# Would this be suitable for a pigeon to live in?



## Pirus (Apr 13, 2008)

http://ukpetsonline.com/detail.aspx?ID=419

I seen this at the pet store yesterday, its for my injured pigeon who needs to rest for a while because of a hawk attack.


----------



## TheSnipes (Apr 9, 2007)

I have seen some folks use rabbit hutches and it works out fine for a small number of birds.

One thing I would point out is the wire on the enclosure may be inappropriate, that is, you may need to cover it with the 1/2 inch hardware cloth to afford sufficient protection to the bird. It's a little hard to be sure but from the pic the openings between the wires look like they might be a big large.


----------



## Pirus (Apr 13, 2008)

When I was looking yesterday it looked just like a large parrot cage for the wire on the outside. He wont be going outside for a few months anyway and then after that not until I find some company for him.

Trying to get the dove interested but she just sits on my head rather than pay any attention to him lol


----------



## Charis (Feb 11, 2007)

TheSnipes said:


> I have seen some folks use rabbit hutches and it works out fine for a small number of birds.
> 
> One thing I would point out is the wire on the enclosure may be inappropriate, that is, you may need to cover it with the 1/2 inch hardware cloth to afford sufficient protection to the bird. It's a little hard to be sure but from the pic the openings between the wires look like they might be a big large.

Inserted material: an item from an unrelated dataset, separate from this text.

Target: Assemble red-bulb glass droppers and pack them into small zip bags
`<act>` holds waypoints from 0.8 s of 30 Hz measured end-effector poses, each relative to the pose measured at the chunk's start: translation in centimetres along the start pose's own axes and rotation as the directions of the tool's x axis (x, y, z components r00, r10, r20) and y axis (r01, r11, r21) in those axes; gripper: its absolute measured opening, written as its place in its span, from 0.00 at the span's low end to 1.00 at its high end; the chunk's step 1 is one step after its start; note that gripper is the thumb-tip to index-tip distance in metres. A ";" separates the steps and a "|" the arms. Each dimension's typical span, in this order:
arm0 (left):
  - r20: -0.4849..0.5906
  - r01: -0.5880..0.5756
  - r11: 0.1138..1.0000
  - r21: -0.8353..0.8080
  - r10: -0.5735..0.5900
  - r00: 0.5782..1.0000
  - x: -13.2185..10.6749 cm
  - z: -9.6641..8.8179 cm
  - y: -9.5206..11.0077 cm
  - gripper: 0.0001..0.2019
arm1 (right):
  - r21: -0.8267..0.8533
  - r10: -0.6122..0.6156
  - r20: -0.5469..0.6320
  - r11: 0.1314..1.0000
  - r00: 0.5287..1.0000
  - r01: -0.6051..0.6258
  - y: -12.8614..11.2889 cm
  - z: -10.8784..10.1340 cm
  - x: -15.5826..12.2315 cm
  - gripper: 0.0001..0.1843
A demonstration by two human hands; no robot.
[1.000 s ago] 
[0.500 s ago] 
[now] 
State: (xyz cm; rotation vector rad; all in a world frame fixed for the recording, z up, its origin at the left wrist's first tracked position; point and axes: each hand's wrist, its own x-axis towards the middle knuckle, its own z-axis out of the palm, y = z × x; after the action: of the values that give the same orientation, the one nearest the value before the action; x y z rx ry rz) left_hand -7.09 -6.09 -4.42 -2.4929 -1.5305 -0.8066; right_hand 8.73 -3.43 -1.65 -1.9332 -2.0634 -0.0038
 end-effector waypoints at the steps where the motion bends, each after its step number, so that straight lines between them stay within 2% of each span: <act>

Actually, It sound be 1/4 inch hardware. 

I should add, that rats can "shimmy their booties" through and thing bigger.


----------



## TheSnipes (Apr 9, 2007)

Charis said:


> Actually, It sound be 1/4 inch hardware.
> 
> I should add, that rats can "shimmy their booties" through and thing bigger.


Yes, if you can find it that small. I used the 1/2 stuff as it is readily available. If a rat is small enough to get through 1/2 inch squares, my pigeons would kick its a**


----------



## Skyeking (Jan 17, 2003)

Pirus said:


> http://ukpetsonline.com/detail.aspx?ID=419
> 
> I seen this at the pet store yesterday, its for my injured pigeon who needs to rest for a while because of a hawk attack.


Depends on where you live too, we have snakes down here and they also can get thru 1/2 wire with no problem.

Also, if the weather is still cold where you are, the bird may need some extra warmth at this time of healing.


----------



## Charis (Feb 11, 2007)

TheSnipes said:


> Yes, if you can find it that small. I used the 1/2 stuff as it is readily available. If a rat is small enough to get through 1/2 inch squares, my pigeons would kick its a**


Baby rats...i t's amazing the places they can get in to.


----------



## Pirus (Apr 13, 2008)

Staying in the house for a few months.

Live in the UK, I will only be putting it outside if it heals well and I find it a mate.

No rats, do get field mice but I like them, they are harmless. Wouldnt want them nesting in there though!

Someone said on another thread it looks too dark also.


----------



## maryjane (Jul 15, 2006)

I think it looks great, shouldn't be too dark if it's in a lighted room.  Perfect for indoor use, and can be adapted for outdoor when he's ready and has a buddy.


----------